L’effet Josh Giddey : la pièce maîtresse du renouveau
Dans la nuit de vendredi à samedi, les Bulls ont dominé les Knicks au United Center sur le score spectaculaire de 135 à 125. Un match-clé, et surtout une nouvelle démonstration de Josh Giddey. L’arrière australien de 23 ans, acquis lors d’un transfert surprise en intersaison, a inscrit 32 points tout en imposant sa patte sur le jeu par ses passes millimétrées et son leadership étonnamment mature.

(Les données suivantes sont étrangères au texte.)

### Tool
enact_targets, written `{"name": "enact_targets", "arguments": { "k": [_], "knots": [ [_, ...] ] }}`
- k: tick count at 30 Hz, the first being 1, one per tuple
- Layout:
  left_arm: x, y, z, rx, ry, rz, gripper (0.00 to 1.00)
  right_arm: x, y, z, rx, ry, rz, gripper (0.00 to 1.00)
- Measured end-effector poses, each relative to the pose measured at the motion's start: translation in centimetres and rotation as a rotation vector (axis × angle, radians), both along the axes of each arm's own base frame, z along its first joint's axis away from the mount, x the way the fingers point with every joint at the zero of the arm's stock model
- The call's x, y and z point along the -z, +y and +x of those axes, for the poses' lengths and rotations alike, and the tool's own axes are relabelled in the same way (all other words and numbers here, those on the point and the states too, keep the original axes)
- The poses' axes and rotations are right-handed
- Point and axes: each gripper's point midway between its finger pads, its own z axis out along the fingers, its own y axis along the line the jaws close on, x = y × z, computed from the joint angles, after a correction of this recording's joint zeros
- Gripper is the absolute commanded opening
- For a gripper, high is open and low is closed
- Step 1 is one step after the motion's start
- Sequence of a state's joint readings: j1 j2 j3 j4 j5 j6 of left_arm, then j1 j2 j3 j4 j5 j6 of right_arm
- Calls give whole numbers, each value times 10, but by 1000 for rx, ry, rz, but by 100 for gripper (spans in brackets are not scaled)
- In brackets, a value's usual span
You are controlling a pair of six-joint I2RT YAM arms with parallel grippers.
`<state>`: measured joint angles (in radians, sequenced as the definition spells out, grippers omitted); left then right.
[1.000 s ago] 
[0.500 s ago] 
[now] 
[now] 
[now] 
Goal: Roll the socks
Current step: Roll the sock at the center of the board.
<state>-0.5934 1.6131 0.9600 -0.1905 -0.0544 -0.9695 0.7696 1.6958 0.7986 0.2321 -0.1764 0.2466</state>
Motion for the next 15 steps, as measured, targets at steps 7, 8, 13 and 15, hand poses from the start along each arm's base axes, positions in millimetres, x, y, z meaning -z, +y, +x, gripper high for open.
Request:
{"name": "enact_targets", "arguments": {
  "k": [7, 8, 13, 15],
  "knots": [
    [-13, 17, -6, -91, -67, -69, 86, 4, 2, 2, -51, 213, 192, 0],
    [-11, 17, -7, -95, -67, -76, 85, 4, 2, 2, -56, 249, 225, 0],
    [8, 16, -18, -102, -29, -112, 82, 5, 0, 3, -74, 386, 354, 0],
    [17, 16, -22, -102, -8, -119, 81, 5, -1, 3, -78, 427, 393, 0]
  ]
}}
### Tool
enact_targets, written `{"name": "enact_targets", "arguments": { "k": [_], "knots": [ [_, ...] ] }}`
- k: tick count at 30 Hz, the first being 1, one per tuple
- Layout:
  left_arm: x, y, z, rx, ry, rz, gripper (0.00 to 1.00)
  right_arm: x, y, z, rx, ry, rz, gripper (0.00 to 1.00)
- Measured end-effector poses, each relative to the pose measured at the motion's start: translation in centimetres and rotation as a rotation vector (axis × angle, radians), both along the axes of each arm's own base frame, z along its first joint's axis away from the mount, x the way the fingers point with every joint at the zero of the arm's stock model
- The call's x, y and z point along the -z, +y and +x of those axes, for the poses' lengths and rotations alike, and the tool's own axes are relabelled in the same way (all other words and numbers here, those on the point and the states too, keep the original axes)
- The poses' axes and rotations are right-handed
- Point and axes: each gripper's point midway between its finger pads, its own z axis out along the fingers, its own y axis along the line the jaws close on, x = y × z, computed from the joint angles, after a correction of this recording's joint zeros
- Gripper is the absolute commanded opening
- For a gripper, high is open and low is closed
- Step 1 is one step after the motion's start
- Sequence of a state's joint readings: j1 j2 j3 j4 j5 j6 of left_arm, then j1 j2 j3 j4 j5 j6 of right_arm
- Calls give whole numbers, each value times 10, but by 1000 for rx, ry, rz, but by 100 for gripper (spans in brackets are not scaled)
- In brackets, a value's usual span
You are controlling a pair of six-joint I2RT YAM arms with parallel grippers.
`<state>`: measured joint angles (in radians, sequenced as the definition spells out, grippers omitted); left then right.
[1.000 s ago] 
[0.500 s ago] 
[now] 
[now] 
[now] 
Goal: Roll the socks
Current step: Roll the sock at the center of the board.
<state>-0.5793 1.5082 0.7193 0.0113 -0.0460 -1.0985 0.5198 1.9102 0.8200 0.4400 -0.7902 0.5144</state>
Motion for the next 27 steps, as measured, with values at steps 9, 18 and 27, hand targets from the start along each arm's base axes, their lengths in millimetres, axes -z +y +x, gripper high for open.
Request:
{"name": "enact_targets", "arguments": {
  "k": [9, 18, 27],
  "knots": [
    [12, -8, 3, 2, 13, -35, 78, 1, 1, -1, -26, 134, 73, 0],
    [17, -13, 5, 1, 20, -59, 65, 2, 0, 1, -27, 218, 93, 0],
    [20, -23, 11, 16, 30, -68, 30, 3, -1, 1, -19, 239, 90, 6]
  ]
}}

Arrivé en provenance d’Oklahoma City, Giddey semble avoir trouvé à Chicago un environnement taillé pour son style de jeu. Capable d’orchestrer l’attaque, de jouer sans ballon et de défendre avec intensité, il s’intègre à merveille dans un système collectif fluide, où le ballon circule vite et intelligemment. Les Bulls signent ainsi leur cinquième victoire en autant de rencontres, restant la seule équipe invaincue à l’Est.
Selon les statistiques avancées publiées par NBA.com, le Net Rating des Bulls dans cette entame de saison est de +11,4, l’un des meilleurs de la ligue. Leur offensive affiche 121,8 points de moyenne, un chiffre qui les place dans le Top 3 des attaques NBA actuellement.
Une équipe jeune, soudée et affamée
Si Giddey symbolise cette métamorphose, c’est bien l’ensemble du collectif de Billy Donovan qui impressionne. Autour de lui, des profils complémentaires : l’énergie de Patrick Williams, l’adresse extérieure de Coby White, le rebond de Nikola Vučević, et la polyvalence de DeMar DeRozan, qui apporte toujours sa régularité dans les moments chauds.
Mais c’est surtout la mentalité qui a changé. Pendant trop longtemps, les Bulls ont erré entre espoirs et déconvenues. Aujourd’hui, ils semblent avoir trouvé la bonne formule : un noyau jeune, une culture de la gagne qui refait surface, et une hiérarchie bien établie. L’impact du coaching de Donovan, qui a su faire évoluer son plan de jeu vers plus de vitesse et d’alternance offensive, est à souligner.
Un départ historique, mais que vaut-il sur la durée ?
Avec cinq victoires pour démarrer la saison, Chicago n’avait pas réalisé un tel départ depuis la saison 1996-1997, conclue par un cinquième titre de Jordan et un bilan de 69-13. Une époque bénie que les fans n’ont jamais oubliée. Évidemment, la comparaison avec les Bulls des années 90 est flatteuse, mais prématurée.
La vraie question sera la capacité de cet effectif à tenir la cadence sur une saison de 82 matchs. La profondeur de banc, encore perfectible, ainsi que la gestion de la pression sur le long terme, seront déterminantes. À l’Est, la concurrence reste féroce, avec des équipes comme Boston, Milwaukee ou Miami qui ne tarderont pas à monter en régime.
Néanmoins, ce début de campagne 2025 offre de solides garanties. Plus qu’un simple feu de paille, il marque potentiellement le retour attendu d’une franchise mythique dans le haut du tableau. Le public du United Center ne s’y trompe pas : l’ambiance y est redevenue électrique, portée par l’espoir d’un vrai renouveau.
Vers un vrai retour au premier plan ?
Il reste du chemin à parcourir, mais les voyants sont au vert. Les Chicago Bulls 2025 ne sont pas qu’un clin d’œil nostalgique aux années Jordan. Ils dessinent une nouvelle identité bâtie sur l’intelligence collective, la jeunesse et l’ambition. S’ils continuent à jouer avec cette intensité et cette harmonie, ils pourraient bien écrire leur propre chapitre dans l’histoire d’une franchise mythique.
Affaire à suivre dès leur prochain choc face aux Celtics, un test grandeur nature qui pourrait confirmer ou freiner cette envolée spectaculaire. Une chose est sûre : les Bulls sont de retour, et la NBA va devoir recommencer à compter avec eux.